PROBLEM REQUIREMENTS: Every word of the data must be reproduced in your reply exactly.

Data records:
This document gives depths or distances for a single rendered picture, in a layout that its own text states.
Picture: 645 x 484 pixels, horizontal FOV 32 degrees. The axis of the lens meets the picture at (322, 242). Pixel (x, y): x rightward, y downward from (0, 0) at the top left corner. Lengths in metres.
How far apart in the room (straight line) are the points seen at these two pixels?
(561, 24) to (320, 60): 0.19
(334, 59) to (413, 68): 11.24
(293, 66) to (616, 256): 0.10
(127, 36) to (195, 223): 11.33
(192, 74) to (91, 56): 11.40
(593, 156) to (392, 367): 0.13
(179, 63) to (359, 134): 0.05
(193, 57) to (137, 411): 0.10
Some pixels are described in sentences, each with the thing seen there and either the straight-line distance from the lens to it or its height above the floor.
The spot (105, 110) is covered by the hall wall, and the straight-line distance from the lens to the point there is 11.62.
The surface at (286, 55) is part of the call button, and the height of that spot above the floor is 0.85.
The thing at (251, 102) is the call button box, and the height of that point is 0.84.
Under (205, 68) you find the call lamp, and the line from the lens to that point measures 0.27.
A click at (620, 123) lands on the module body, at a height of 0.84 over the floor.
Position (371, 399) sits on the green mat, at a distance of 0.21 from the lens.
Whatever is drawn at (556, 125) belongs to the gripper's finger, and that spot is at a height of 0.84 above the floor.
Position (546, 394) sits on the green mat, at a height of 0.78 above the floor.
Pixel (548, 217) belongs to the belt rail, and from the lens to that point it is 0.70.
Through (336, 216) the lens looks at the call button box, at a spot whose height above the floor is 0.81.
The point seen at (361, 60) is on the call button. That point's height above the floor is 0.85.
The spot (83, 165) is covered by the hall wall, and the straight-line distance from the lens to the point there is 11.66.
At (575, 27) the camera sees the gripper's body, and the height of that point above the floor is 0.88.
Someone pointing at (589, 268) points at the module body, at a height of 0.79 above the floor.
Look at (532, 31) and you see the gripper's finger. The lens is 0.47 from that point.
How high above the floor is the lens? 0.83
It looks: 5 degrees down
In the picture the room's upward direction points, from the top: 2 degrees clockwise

ANSWER TO THE EXERCISE:
This document gives depths or distances for a single rendered picture, in a layout that its own text states.
Picture: 645 x 484 pixels, horizontal FOV 32 degrees. The axis of the lens meets the picture at (322, 242). Pixel (x, y): x rightward, y downward from (0, 0) at the top left corner. Lengths in metres.
How far apart in the room (straight line) are the points seen at these two pixels?
(561, 24) to (320, 60): 0.19
(334, 59) to (413, 68): 11.24
(293, 66) to (616, 256): 0.10
(127, 36) to (195, 223): 11.33
(192, 74) to (91, 56): 11.40
(593, 156) to (392, 367): 0.13
(179, 63) to (359, 134): 0.05
(193, 57) to (137, 411): 0.10
Some pixels are described in sentences, each with the thing seen there and either the straight-line distance from the lens to it or its height above the floor.
The spot (105, 110) is covered by the hall wall, and the straight-line distance from the lens to the point there is 11.62.
The surface at (286, 55) is part of the call button, and the height of that spot above the floor is 0.85.
The thing at (251, 102) is the call button box, and the height of that point is 0.84.
Under (205, 68) you find the call lamp, and the line from the lens to that point measures 0.27.
A click at (620, 123) lands on the module body, at a height of 0.84 over the floor.
Position (371, 399) sits on the green mat, at a distance of 0.21 from the lens.
Whatever is drawn at (556, 125) belongs to the gripper's finger, and that spot is at a height of 0.84 above the floor.
Position (546, 394) sits on the green mat, at a height of 0.78 above the floor.
Pixel (548, 217) belongs to the belt rail, and from the lens to that point it is 0.70.
Through (336, 216) the lens looks at the call button box, at a spot whose height above the floor is 0.81.
The point seen at (361, 60) is on the call button. That point's height above the floor is 0.85.
The spot (83, 165) is covered by the hall wall, and the straight-line distance from the lens to the point there is 11.66.
At (575, 27) the camera sees the gripper's body, and the height of that point above the floor is 0.88.
Someone pointing at (589, 268) points at the module body, at a height of 0.79 above the floor.
Look at (532, 31) and you see the gripper's finger. The lens is 0.47 from that point.
How high above the floor is the lens? 0.83
It looks: 5 degrees down
In the picture the room's upward direction points, from the top: 2 degrees clockwise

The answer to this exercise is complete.